_INSTRUCTIONS TO FOLLOW_
Please write every entry out again, exactly as it reads below.

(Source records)
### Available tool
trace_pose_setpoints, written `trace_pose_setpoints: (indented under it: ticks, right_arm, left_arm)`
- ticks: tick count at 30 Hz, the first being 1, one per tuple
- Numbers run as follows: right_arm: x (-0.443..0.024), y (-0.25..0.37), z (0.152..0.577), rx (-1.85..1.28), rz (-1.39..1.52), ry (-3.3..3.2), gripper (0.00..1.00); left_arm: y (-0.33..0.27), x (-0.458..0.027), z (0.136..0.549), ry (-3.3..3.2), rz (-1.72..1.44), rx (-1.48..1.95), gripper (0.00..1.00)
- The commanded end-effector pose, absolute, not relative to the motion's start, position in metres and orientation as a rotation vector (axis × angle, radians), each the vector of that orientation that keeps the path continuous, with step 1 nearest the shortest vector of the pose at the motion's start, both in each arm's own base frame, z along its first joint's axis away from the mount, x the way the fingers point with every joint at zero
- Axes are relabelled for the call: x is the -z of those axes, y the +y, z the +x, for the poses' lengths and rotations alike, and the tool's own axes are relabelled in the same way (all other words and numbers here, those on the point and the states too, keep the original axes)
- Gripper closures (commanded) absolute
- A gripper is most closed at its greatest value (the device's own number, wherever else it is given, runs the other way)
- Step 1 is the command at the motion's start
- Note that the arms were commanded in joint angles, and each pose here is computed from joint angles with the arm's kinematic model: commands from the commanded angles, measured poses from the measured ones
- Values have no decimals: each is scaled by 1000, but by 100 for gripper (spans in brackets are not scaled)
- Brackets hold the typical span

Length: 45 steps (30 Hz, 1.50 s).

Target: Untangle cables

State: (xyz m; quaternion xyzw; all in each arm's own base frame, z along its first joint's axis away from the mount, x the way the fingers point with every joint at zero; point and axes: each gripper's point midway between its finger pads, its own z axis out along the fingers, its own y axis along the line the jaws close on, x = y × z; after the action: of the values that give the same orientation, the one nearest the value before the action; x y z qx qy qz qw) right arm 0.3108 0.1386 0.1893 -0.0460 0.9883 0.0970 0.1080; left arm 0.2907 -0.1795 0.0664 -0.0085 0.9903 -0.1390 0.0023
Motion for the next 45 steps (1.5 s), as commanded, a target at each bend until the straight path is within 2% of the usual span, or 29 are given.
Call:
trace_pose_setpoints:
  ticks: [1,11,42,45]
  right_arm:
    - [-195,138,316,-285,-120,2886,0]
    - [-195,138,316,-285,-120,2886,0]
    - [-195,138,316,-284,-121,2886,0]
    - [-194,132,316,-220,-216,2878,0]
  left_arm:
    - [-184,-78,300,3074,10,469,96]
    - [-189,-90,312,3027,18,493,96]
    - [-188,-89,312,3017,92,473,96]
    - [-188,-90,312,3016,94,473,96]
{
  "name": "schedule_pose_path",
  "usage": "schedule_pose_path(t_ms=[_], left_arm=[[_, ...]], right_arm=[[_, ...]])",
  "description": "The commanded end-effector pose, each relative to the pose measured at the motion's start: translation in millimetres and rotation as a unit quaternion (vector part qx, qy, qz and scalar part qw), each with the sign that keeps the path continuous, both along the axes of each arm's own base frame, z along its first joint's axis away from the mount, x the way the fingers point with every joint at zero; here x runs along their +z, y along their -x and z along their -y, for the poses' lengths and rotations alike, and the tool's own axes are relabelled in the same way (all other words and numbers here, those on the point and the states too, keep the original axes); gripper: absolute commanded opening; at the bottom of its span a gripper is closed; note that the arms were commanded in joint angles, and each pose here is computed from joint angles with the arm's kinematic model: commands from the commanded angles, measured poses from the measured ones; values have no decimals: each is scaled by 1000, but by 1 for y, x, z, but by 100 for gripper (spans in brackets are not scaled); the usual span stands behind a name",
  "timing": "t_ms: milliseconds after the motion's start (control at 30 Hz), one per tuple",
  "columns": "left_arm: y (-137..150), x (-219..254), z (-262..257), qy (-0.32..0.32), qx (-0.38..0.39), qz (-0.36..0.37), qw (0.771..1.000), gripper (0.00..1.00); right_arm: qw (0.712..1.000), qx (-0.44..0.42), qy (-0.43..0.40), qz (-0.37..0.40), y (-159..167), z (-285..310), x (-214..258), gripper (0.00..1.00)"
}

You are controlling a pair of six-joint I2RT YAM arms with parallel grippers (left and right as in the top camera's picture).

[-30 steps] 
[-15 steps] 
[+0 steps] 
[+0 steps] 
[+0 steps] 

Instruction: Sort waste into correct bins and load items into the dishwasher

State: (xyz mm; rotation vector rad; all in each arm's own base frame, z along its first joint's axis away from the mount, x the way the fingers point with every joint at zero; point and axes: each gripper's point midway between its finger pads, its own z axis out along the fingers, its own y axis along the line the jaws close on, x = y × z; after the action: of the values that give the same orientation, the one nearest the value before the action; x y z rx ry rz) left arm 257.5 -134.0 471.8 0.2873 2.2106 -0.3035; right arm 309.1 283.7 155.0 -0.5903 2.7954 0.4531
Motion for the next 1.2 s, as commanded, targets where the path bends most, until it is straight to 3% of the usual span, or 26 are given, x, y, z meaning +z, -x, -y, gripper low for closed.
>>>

_TASK ANSWER_
### Available tool
trace_pose_setpoints, written `trace_pose_setpoints: (indented under it: ticks, right_arm, left_arm)`
- ticks: tick count at 30 Hz, the first being 1, one per tuple
- Numbers run as follows: right_arm: x (-0.443..0.024), y (-0.25..0.37), z (0.152..0.577), rx (-1.85..1.28), rz (-1.39..1.52), ry (-3.3..3.2), gripper (0.00..1.00); left_arm: y (-0.33..0.27), x (-0.458..0.027), z (0.136..0.549), ry (-3.3..3.2), rz (-1.72..1.44), rx (-1.48..1.95), gripper (0.00..1.00)
- The commanded end-effector pose, absolute, not relative to the motion's start, position in metres and orientation as a rotation vector (axis × angle, radians), each the vector of that orientation that keeps the path continuous, with step 1 nearest the shortest vector of the pose at the motion's start, both in each arm's own base frame, z along its first joint's axis away from the mount, x the way the fingers point with every joint at zero
- Axes are relabelled for the call: x is the -z of those axes, y the +y, z the +x, for the poses' lengths and rotations alike, and the tool's own axes are relabelled in the same way (all other words and numbers here, those on the point and the states too, keep the original axes)
- Gripper closures (commanded) absolute
- A gripper is most closed at its greatest value (the device's own number, wherever else it is given, runs the other way)
- Step 1 is the command at the motion's start
- Note that the arms were commanded in joint angles, and each pose here is computed from joint angles with the arm's kinematic model: commands from the commanded angles, measured poses from the measured ones
- Values have no decimals: each is scaled by 1000, but by 100 for gripper (spans in brackets are not scaled)
- Brackets hold the typical span

Length: 45 steps (30 Hz, 1.50 s).

Target: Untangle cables

State: (xyz m; quaternion xyzw; all in each arm's own base frame, z along its first joint's axis away from the mount, x the way the fingers point with every joint at zero; point and axes: each gripper's point midway between its finger pads, its own z axis out along the fingers, its own y axis along the line the jaws close on, x = y × z; after the action: of the values that give the same orientation, the one nearest the value before the action; x y z qx qy qz qw) right arm 0.3108 0.1386 0.1893 -0.0460 0.9883 0.0970 0.1080; left arm 0.2907 -0.1795 0.0664 -0.0085 0.9903 -0.1390 0.0023
Motion for the next 45 steps (1.5 s), as commanded, a target at each bend until the straight path is within 2% of the usual span, or 29 are given.
Call:
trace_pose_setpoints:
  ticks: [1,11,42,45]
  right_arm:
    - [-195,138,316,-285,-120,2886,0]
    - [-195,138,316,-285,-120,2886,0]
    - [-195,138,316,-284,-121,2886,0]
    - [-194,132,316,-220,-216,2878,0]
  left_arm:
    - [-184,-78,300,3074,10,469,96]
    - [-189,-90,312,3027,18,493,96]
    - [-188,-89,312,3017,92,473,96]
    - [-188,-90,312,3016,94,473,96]
{
  "name": "schedule_pose_path",
  "usage": "schedule_pose_path(t_ms=[_], left_arm=[[_, ...]], right_arm=[[_, ...]])",
  "description": "The commanded end-effector pose, each relative to the pose measured at the motion's start: translation in millimetres and rotation as a unit quaternion (vector part qx, qy, qz and scalar part qw), each with the sign that keeps the path continuous, both along the axes of each arm's own base frame, z along its first joint's axis away from the mount, x the way the fingers point with every joint at zero; here x runs along their +z, y along their -x and z along their -y, for the poses' lengths and rotations alike, and the tool's own axes are relabelled in the same way (all other words and numbers here, those on the point and the states too, keep the original axes); gripper: absolute commanded opening; at the bottom of its span a gripper is closed; note that the arms were commanded in joint angles, and each pose here is computed from joint angles with the arm's kinematic model: commands from the commanded angles, measured poses from the measured ones; values have no decimals: each is scaled by 1000, but by 1 for y, x, z, but by 100 for gripper (spans in brackets are not scaled); the usual span stands behind a name",
  "timing": "t_ms: milliseconds after the motion's start (control at 30 Hz), one per tuple",
  "columns": "left_arm: y (-137..150), x (-219..254), z (-262..257), qy (-0.32..0.32), qx (-0.38..0.39), qz (-0.36..0.37), qw (0.771..1.000), gripper (0.00..1.00); right_arm: qw (0.712..1.000), qx (-0.44..0.42), qy (-0.43..0.40), qz (-0.37..0.40), y (-159..167), z (-285..310), x (-214..258), gripper (0.00..1.00)"
}

You are controlling a pair of six-joint I2RT YAM arms with parallel grippers (left and right as in the top camera's picture).

[-30 steps] 
[-15 steps] 
[+0 steps] 
[+0 steps] 
[+0 steps] 

Instruction: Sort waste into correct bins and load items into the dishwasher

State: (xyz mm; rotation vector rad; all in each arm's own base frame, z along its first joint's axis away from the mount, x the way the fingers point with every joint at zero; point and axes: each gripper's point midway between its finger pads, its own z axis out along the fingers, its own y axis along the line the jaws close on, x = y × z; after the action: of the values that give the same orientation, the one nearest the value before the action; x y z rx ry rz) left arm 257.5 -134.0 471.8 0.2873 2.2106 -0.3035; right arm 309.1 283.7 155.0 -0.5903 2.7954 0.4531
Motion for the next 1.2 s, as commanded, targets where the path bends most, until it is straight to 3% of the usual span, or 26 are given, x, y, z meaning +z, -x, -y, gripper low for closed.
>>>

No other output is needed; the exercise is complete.